In a teaser trailer for the Miami Vice movie, a character says, "Do you know
the meaning of the word foreboding, as in badness is happening right now?”
I've taken this to mean that he is rhetorically asking the person if they know the
meaning of foreboding, as a way of mentioning the badness he sees happening.
He is saying that he thinking certain doom is afoot based on what is
happening at the moment. Others have taken it as him incorrectly attempting
to define the word foreboding as 'badness happening'. I'm just wondering
if you English folks can help us movie geeks out by analyzing the phrase for us.
Why does or doesn't it work, and what you make of its intent. Doesn't the use
of "as in" imply that he is giving an example, or stating "because" --- So it
would be like him saying, "Do you know the meaning of the word foreboding,
because badness is happening right now." -- Again, with the question being rhetorical.

Vice trailer:


Ps - Sorry for any flubs I made in my own writing. Please be gentle.
Hello Bubba

1. "Do you know the meaning of the word foreboding, as in badness
is happening right now?"

"Foreboding" is a feeling of apprehension about "something bad". Either the
"something bad" hasn't yet happened; or it is happening or has happened, but
we don't yet know the full story.

For instance, on the way home from work, I might have a foreboding that
the house had burnt down in my absence; or even that it was at that very
moment in flames. The foreboding would relate to the "finding out about the
event for certain", which would still lie in the future, rather than the timing
of the event itself.

I'd take that as the meaning here; though I haven't seen the film, so may
be wholly wrong!

It can be difficult to know the deeper meaning of lines in a trailer,
as so little context within the movie is provided. Nevertheless, I'll do
my best to offer an accurate interpretation of what was said.

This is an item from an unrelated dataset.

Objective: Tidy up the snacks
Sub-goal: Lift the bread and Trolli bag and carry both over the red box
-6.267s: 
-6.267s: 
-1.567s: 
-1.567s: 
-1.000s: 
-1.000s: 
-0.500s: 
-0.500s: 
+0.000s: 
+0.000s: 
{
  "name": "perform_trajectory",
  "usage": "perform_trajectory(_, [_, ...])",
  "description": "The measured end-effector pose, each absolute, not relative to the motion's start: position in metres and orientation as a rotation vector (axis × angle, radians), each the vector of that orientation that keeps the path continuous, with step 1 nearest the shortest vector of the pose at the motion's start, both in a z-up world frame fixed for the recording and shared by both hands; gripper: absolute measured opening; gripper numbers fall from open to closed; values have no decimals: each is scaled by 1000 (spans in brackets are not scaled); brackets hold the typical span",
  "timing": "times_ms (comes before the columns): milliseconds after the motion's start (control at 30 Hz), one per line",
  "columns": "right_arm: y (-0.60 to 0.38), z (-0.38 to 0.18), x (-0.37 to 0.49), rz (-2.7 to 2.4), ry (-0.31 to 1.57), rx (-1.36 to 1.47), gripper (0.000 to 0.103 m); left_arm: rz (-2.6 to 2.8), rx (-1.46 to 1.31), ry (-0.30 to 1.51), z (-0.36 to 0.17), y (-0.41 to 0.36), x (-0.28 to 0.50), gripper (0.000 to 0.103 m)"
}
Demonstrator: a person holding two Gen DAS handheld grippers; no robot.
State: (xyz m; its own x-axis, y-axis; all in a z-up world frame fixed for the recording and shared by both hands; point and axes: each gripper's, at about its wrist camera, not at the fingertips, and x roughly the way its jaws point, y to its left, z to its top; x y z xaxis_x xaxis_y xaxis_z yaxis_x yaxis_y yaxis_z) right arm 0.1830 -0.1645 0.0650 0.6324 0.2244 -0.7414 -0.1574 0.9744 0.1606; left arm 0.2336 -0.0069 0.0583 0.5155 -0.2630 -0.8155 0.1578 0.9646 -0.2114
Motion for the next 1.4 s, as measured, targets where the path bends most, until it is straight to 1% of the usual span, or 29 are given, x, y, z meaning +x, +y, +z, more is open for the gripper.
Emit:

I think that both interpretations you've offered as examples are correct to
some extent. The question of whether or not the listener knows the meaning
of "foreboding" does seem rhetorical. Yet while the phrase "as in badness
happening right now" is not a definition of the word, it does appear that he
wants to further explain what he means by "foreboding". That is what the
use of "as in" implies, a hypothetical and not necessarily real example. Thus,
"Do you know the meaning of the word foreboding, because badness is
happening right now," has a different meaning that what was originally said.
Notice that the second clause of the sentence also functions as its own
question. A closer rewording would be something like: "Do you know
the meaning of the word 'foreboding', like badness is happening right now?"
Students: We have free audio pronunciation exercises.
I apologize for reformatting the posts in this thread -- I had to scroll the
horizontal bar back and forth to read each line, and I suspect it is frustrating
not just to me but to other posters as well, so I just reformatted the message.
I didn't change a single word.

Sorry. Emotion: smile
Students: Are you brave enough to let our tutors analyse your pronunciation?
Fine by me!

I was having to go round the back of my pc to read the thread.

Thanks everyone! Both replies went along with how I was interpreting it.

I'm sorry about the formatting difficulties. Was it because of the URL?